WHAT TO DO
Across the listing below, count the lines containing "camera". Give nothing but the number.

[Start of Attachment]

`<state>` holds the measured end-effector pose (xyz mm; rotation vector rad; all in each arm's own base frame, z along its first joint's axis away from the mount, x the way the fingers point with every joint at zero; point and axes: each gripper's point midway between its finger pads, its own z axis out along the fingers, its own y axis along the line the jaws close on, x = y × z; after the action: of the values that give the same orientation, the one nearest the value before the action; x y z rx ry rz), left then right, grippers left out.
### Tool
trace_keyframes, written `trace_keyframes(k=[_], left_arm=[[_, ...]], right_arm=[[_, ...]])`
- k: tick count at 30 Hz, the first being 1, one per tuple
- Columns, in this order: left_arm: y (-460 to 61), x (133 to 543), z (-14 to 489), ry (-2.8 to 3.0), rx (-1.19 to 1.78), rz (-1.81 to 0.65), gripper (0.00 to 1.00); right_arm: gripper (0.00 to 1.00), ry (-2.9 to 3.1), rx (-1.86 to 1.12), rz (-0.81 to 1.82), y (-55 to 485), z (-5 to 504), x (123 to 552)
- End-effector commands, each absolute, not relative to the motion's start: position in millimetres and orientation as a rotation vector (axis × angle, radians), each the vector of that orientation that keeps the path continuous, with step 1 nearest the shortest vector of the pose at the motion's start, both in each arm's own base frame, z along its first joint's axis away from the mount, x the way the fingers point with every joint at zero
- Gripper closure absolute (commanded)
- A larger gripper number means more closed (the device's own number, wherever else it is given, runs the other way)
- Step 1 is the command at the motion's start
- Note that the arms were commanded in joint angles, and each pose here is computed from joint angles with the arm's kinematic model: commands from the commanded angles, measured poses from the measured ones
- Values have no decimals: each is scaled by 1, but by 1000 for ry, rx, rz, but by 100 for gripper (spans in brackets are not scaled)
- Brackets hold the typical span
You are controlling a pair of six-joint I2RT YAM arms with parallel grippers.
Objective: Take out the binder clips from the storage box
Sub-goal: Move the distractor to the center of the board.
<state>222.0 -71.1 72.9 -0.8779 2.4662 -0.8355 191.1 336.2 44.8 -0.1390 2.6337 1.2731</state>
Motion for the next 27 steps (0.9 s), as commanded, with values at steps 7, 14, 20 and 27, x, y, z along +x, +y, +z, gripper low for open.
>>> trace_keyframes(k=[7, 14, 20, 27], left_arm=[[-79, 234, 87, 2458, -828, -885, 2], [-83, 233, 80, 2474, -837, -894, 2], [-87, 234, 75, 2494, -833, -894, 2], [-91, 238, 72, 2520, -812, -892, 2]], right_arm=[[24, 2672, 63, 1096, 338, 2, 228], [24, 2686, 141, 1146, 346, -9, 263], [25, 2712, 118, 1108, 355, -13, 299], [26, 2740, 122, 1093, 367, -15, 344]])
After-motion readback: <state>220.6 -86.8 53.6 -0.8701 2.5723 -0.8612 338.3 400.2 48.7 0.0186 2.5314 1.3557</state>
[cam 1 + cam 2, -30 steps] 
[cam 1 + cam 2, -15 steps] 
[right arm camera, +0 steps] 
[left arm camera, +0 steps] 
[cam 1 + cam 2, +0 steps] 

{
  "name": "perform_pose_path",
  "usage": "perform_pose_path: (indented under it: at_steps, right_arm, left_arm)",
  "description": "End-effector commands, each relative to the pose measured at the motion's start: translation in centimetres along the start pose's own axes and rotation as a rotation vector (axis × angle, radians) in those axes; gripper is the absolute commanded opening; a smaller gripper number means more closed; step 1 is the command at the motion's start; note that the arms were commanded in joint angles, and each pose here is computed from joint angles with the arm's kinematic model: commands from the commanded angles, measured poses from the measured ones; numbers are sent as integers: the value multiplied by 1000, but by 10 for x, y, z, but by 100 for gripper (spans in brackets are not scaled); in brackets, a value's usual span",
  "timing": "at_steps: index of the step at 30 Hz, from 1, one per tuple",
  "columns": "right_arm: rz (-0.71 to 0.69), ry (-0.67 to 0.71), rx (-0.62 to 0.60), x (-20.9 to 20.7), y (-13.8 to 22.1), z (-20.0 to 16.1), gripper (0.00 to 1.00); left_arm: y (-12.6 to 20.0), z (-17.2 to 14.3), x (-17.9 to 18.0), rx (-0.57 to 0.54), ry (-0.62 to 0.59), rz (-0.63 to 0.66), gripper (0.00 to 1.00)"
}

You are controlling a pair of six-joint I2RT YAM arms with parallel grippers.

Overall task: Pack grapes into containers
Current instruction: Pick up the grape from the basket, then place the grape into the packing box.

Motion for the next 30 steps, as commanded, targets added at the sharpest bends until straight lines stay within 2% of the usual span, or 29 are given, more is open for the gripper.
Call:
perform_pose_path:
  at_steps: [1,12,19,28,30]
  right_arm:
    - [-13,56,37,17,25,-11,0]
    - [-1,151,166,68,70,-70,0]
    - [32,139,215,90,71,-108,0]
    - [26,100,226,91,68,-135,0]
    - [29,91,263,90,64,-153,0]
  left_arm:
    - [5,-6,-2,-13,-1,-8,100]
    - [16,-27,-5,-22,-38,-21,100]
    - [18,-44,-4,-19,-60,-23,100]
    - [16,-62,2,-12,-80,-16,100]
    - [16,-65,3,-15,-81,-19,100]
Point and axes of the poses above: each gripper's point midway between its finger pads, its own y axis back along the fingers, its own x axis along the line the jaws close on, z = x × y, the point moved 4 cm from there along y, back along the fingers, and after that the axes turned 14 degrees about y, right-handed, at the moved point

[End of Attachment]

EXERCISE OUTPUT
2